I've been planning a lot for Vance's birth and memorial. I've met with the palliative care team at MUSC. They are the Dr's who coordinate "not doing anything" as I like to call it. They say their job is to make him comfortable and help make sure our wishes are met. It makes me cry to have to talk to them. One of them said the word die and I thought I would just hearing them say that while talking about my baby. I wrote out a birth plan a couple weeks ago and finalised what I wanted to say earlier this week. I'll post it later in case anyone is interested. I had to send it so they could make it part of my record in case we went earlier than expected. They talk to me about things I don't want to think about. At my appointment this week we were scheduling my c section and they were telling me not to wait to late because risk of still birth. Then right after that we were talking about testing the do to prevent still birth which they normally wouldn't do for me. Seems like a contradiction does it not? Again making me angry that they think it's ok just to not care anymore. I looked straight at the dr and said no I want the tests. The whole reason I am doing this is to hold my son alive at least one time.

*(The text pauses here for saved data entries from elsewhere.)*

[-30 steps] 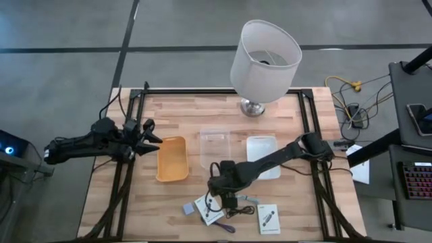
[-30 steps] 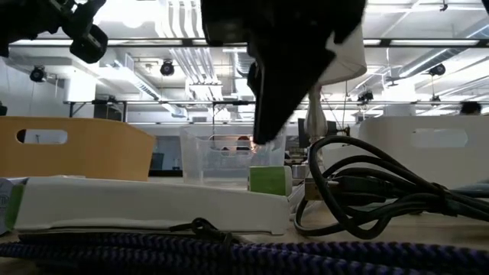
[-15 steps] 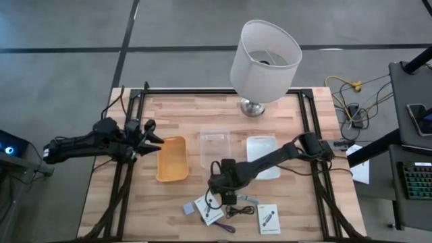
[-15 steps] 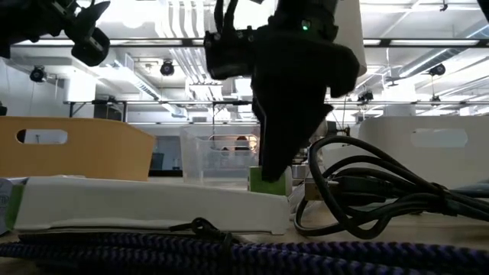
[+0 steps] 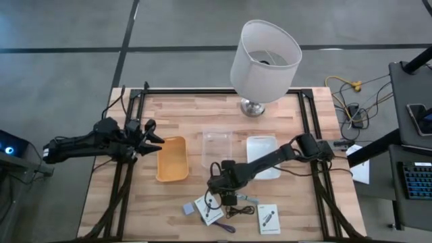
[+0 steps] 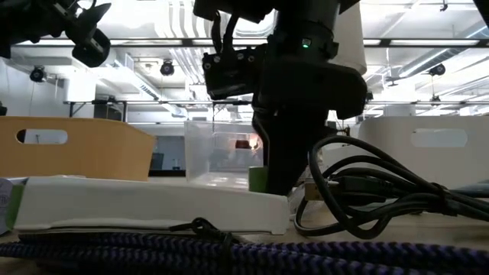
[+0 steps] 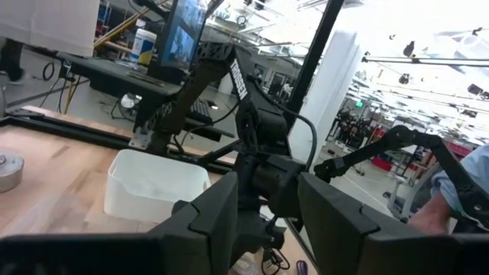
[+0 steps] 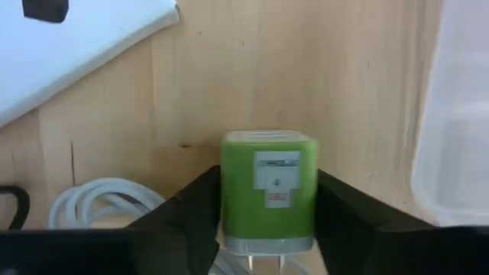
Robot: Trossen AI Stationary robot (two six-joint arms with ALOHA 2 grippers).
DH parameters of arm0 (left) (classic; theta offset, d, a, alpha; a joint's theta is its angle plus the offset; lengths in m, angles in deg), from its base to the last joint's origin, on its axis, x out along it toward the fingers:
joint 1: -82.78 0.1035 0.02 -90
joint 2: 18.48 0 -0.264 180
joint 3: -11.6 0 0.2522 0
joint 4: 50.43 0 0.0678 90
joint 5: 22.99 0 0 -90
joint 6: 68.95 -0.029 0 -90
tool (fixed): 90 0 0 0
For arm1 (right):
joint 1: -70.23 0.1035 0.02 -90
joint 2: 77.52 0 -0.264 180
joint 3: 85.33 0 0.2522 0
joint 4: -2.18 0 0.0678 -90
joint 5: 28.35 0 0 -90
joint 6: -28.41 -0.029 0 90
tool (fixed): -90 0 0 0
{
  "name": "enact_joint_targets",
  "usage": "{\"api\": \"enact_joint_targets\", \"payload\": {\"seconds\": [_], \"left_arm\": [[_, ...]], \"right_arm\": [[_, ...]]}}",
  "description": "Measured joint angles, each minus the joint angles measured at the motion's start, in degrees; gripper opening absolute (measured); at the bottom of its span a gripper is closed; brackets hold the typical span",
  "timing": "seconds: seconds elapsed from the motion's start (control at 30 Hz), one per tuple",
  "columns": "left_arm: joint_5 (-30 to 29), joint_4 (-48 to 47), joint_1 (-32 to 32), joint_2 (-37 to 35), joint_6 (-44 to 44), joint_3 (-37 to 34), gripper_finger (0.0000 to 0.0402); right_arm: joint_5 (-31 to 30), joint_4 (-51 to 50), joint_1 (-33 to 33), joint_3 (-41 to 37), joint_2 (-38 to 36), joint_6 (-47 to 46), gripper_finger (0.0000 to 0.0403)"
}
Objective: Pick and place items into bin
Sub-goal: Put the green charger adapter into the transparent bin
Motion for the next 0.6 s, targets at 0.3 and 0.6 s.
{"api": "enact_joint_targets", "payload": {"seconds": [0.3, 0.6], "left_arm": [[-0.1, 0.2, 0.0, 0.1, 0.0, 0.0, 0.0125], [-0.2, 0.2, 0.0, 0.3, -0.1, 0.0, 0.0125]], "right_arm": [[-3.1, -3.2, 0.7, 2.5, -3.0, -0.5, 0.0133], [-13.2, -16.4, -0.7, 13.9, -8.6, -8.6, 0.0133]]}}
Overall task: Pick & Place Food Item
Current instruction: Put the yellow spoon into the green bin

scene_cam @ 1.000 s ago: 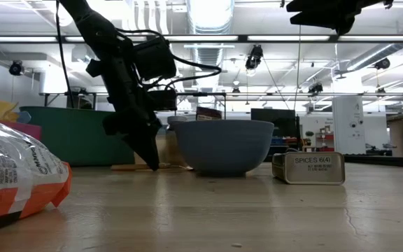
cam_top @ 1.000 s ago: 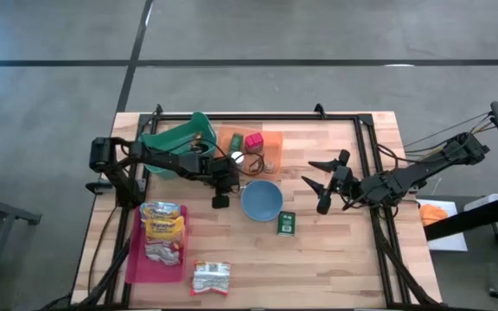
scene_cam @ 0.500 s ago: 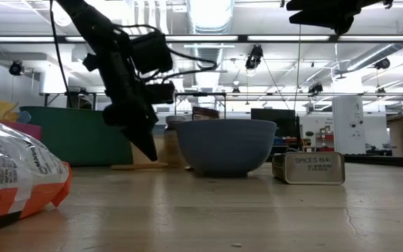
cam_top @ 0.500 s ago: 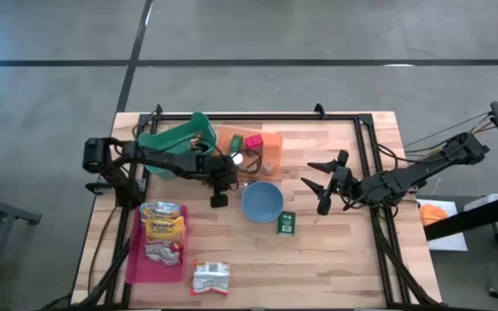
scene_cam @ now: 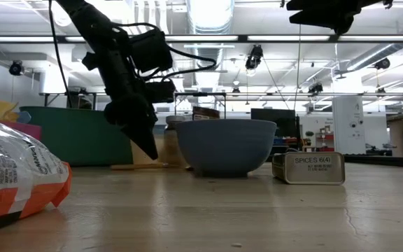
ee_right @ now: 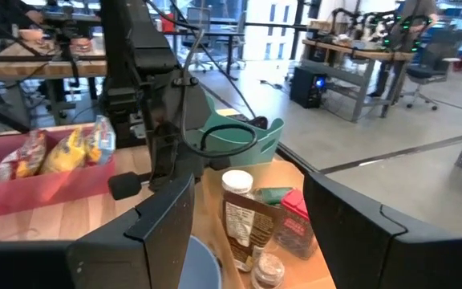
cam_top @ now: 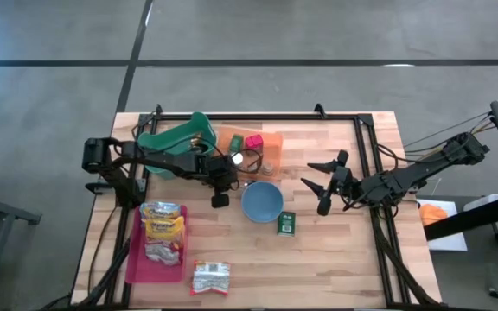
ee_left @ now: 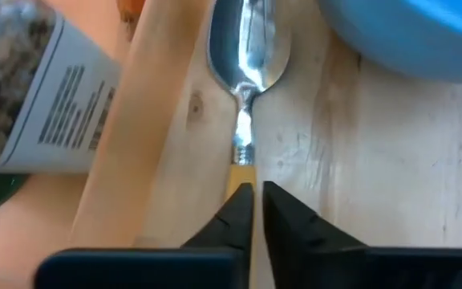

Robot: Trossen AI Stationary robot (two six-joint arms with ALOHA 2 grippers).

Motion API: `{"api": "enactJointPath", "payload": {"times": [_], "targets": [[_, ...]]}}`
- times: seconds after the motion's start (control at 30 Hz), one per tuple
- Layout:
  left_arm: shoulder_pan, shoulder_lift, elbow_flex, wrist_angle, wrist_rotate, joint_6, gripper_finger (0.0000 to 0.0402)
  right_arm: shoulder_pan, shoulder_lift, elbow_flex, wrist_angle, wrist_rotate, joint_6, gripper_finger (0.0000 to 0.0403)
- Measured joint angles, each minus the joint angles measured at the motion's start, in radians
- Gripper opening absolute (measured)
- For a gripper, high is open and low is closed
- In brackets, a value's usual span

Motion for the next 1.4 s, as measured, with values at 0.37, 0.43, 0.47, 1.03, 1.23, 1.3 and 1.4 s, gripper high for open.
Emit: {"api": "enactJointPath", "payload": {"times": [0.37,0.43,0.47,1.03,1.23,1.3,1.4], "targets": [[-0.003,0.06,0.002,0.031,-0.014,0.054,0.0154,0.0,0.0,0.0,0.001,-0.051,0.0,0.0231],[-0.003,0.075,0.004,0.045,-0.032,0.056,0.0163,0.0,0.0,0.0,0.001,-0.056,0.0,0.0231],[-0.004,0.08,0.004,0.051,-0.044,0.056,0.0164,0.0,0.0,0.0,0.002,-0.057,0.0,0.0231],[-0.003,0.086,0.005,0.062,-0.079,0.014,0.002,0.0,0.0,0.0,0.008,-0.058,0.0,0.0231],[-0.004,0.068,0.004,0.042,-0.068,0.001,0.002,0.0,0.0,0.0,0.016,-0.058,0.0,0.0231],[-0.005,0.053,0.002,0.023,-0.066,0.003,0.002,0.0,0.0,0.0,0.016,-0.058,0.0,0.0231],[-0.008,0.027,0.002,-0.016,-0.056,-0.002,0.002,0.0,0.0,0.0,0.019,-0.059,0.0,0.0231]]}}
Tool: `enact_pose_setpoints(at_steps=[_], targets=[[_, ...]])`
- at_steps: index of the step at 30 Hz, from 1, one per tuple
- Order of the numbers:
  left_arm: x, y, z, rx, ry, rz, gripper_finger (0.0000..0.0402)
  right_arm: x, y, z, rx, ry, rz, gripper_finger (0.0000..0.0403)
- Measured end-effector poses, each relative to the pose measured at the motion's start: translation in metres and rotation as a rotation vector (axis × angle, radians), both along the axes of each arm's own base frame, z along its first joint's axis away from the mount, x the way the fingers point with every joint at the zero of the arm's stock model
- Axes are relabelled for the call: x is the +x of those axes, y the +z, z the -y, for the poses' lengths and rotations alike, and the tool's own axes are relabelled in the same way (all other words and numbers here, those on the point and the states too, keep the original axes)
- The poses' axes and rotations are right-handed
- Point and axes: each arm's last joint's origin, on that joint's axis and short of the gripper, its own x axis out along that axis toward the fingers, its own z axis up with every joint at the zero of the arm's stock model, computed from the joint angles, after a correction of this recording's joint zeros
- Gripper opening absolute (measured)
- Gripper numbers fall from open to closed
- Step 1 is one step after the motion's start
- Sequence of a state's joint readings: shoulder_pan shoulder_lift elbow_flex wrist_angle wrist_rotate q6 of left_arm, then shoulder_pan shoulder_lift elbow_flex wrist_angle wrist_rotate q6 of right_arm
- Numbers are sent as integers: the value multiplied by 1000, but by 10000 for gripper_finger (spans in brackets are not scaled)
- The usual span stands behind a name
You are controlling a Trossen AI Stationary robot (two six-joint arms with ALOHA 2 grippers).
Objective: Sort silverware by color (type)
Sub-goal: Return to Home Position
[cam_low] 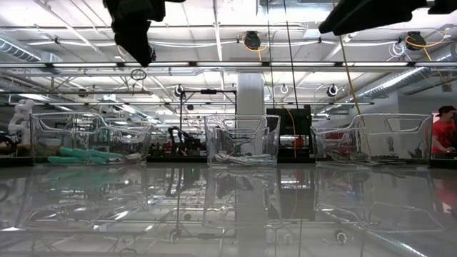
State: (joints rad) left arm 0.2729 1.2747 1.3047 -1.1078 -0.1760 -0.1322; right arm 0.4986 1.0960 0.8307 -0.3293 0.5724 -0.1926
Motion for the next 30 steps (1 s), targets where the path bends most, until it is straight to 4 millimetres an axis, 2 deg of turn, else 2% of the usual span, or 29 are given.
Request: enact_pose_setpoints(at_steps=[3,6,13,19,21,25,30], targets=[[5,-6,13,18,41,7,175,-10,-3,9,25,-16,49,169],[15,-9,32,79,-31,65,169,-19,-5,17,62,-31,103,169],[37,1,80,160,-294,284,109,-39,-11,26,125,-45,172,169],[40,5,103,207,-379,356,69,-49,-20,32,175,-52,236,156],[42,-3,107,215,-391,373,62,-52,-25,33,187,-51,259,138],[44,-37,108,231,-426,381,56,-56,-33,34,204,-30,256,82],[48,-66,99,182,-510,474,55,-59,-37,35,225,-19,256,10]])
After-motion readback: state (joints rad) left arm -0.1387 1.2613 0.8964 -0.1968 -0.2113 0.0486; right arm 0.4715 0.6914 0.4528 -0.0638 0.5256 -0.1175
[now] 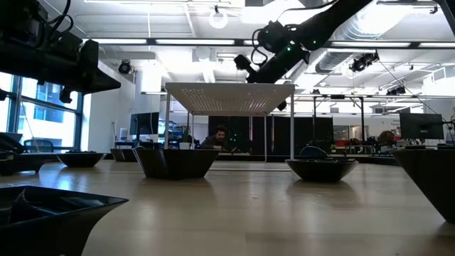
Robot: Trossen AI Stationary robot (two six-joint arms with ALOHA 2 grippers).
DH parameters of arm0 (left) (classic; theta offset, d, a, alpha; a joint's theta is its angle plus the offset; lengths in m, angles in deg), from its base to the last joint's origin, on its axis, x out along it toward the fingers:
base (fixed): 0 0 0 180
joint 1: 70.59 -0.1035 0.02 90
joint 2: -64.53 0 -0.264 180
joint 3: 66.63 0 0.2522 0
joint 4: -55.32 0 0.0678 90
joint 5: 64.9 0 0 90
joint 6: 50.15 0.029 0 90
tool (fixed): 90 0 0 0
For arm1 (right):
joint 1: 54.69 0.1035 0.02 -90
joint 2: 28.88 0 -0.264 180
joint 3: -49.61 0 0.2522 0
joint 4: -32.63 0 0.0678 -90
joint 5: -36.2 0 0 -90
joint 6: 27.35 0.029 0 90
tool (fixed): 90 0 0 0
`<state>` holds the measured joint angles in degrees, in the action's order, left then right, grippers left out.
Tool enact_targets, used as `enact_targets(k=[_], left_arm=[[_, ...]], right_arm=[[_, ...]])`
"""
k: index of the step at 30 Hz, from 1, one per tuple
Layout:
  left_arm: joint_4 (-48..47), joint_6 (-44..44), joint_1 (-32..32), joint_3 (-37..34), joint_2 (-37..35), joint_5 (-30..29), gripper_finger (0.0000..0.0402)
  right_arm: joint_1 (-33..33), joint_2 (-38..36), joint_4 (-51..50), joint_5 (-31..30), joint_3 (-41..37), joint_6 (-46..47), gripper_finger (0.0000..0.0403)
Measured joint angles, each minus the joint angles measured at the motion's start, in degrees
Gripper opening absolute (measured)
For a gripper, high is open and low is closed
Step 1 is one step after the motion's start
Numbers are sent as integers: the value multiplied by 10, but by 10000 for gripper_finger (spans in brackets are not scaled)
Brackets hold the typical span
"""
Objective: Pick & Place Mini shaped plates
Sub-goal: Put the square plate on the shelf, then adjust the black leaf shaped plate on the shelf
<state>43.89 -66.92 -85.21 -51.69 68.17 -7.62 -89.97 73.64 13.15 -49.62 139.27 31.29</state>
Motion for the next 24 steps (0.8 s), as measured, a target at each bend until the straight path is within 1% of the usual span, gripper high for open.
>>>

I want to look into his eyes and see what I see when I look in his father's eyes. ~Side note~ he just woke up. It's later than his usual. I guess this week has thrown him off schedule because we are getting up earlier and I have stayed up late last night and tonight.~ Anyway back to the blog! Random things have been coming to mind also, like for the first two weeks I can't drive. My mom will be here for a while, but when she leaves, how will my girls get to school? Vu can't help me with that. He'll have to work and he goes early. I want to send the dog away for a few days so I don't have to worry about anyone walking or feeding him. My mom is going to want to bring her dogs and I am going to have to say no. I have to decide about a car seat and sleeping arrangements for him. I don't want to buy a bassinet or car seat we will never use or use for just a couple days but if he leaves the hospital, I have to have them. So I tear myself up with these questions. For the memorial, There are still so many things I haven't decided yet. I don't even know what all my choices are. I've never dealt with funeral arrangements before. Burial or cremation, chapel and/or graveside service, flowers and/or donations? so many questions. Can't do it all at once. I've been really sad this week. I have made some plans for music and it made me feel good to do that. I tried to pick meaningful, but yet not sad songs. I don't want a sad memorial. Easier said than done I know. I picked his clothes and how I'd like him laid out for the viewing. Yes I'd like a viewing. I want everyone to get a chance to see him. But again, I don't want it to be sad, so it's not exactly going to look funeralish. He'll probably look like a little doll sleeping.
Then there is all the praying that has been going on! That's important for everyone to know too. Everyone has started asking for a miracle. We pray for his complete healing. Free from all birth defects including his down syndrome. Even if the Lord only sees fit to give us a half miracle (no down or no heart defect) It could mean saving his life. But of course we pray for as much as we can get and are thankful for whatever the Lord gives us. even if there is no healing, I know God has a purpose for Vance's life and he will make it know to me in his time. I bow to His will and hope for his mercy for all five of us.